Phoenix’s young life has been full of heartache. He grew up in an area of El Salvador saturated with gang activity. He never knew his father; his mother became a nanny in the United States and left Phoenix and his brother in the care of his grandmother. Fearing for the safety of his family, Phoenix reluctantly joined a gang. When his brother was approached by the same group, Phoenix fled, and his journey eventually led him to Atlanta, and to Gretchen. Will he be able to protect his brother? Can he tell Gretchen the truth about his past? Will he be allowed to stay in the United States?

The characterization of Gretchen and Phoenix continually pulled at my heart as I read The Radius of Us. Their traumas have made them brave and selfless—Gretchen overcomes fear to help Phoenix and Phoenix gathers his own courage to help his brother. Almost every character in the novel displays a degree of kindness beneath a weary or tough exterior. The novel highlights the worst of humankind, but it leaves the reader believing in the goodness of his fellow man.

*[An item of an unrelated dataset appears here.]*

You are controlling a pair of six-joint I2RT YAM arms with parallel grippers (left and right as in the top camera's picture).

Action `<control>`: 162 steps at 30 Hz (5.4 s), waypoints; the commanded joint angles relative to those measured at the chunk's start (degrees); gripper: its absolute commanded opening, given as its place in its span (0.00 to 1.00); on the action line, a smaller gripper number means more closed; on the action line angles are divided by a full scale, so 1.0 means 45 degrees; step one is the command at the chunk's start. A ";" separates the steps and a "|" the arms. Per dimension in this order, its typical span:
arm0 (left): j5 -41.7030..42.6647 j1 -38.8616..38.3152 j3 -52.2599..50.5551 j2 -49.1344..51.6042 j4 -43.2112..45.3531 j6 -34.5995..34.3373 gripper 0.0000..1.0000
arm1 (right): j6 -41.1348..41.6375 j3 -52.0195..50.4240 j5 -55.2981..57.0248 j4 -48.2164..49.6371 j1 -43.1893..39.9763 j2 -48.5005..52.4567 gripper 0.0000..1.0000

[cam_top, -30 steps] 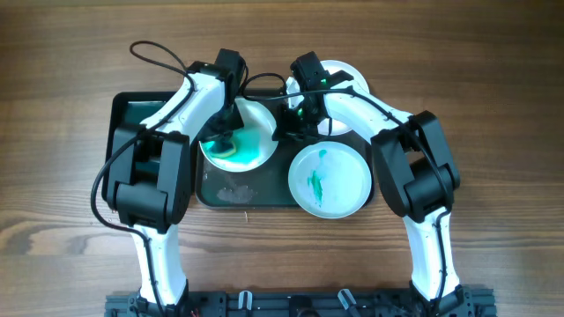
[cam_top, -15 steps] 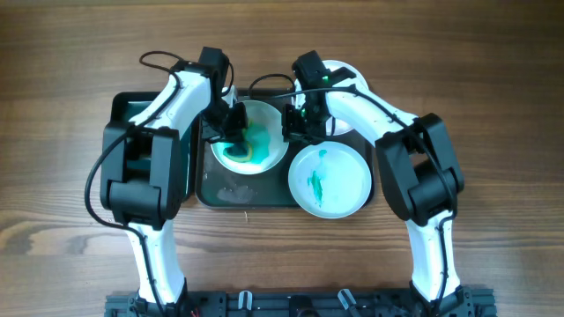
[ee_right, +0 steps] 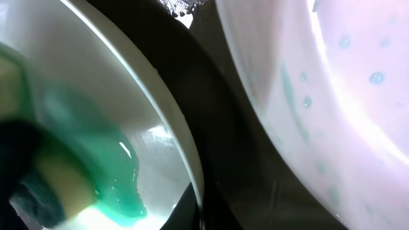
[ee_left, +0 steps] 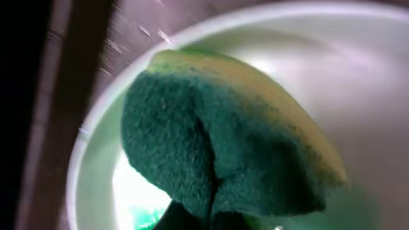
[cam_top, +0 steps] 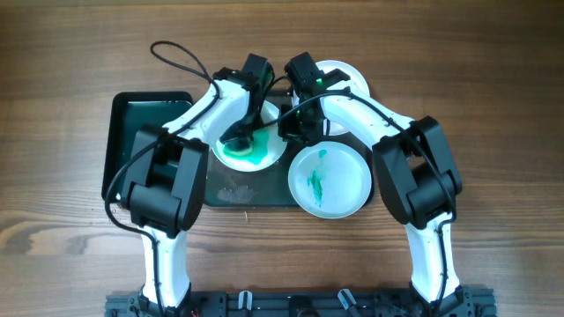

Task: Clean dirty plates on tray and stack at the side

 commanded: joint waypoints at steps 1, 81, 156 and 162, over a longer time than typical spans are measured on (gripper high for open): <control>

My complaints about the novel were mostly small. A character is named Ty Pennington, which is the name of an actual television personality. This threw me as I read, and I was surprised it wasn’t caught in editing. I also felt the narration became heavily focused on Phoenix and showed less of Gretchen’s perspective as the novel progressed; however, his story is so complex there is perhaps no way around that.

Most students are aware of the divisive ideas that exist when discussing illegal immigration. This novel could perhaps present a new perspective worthy of discussion. Furthermore, The Radius of Us encourages readers to consider their fears and ambitions, and to take risks that enrich their life and the lives of others. The inclusion of Marquardt’s novel in any classroom or curriculum would certainly be a positive addition.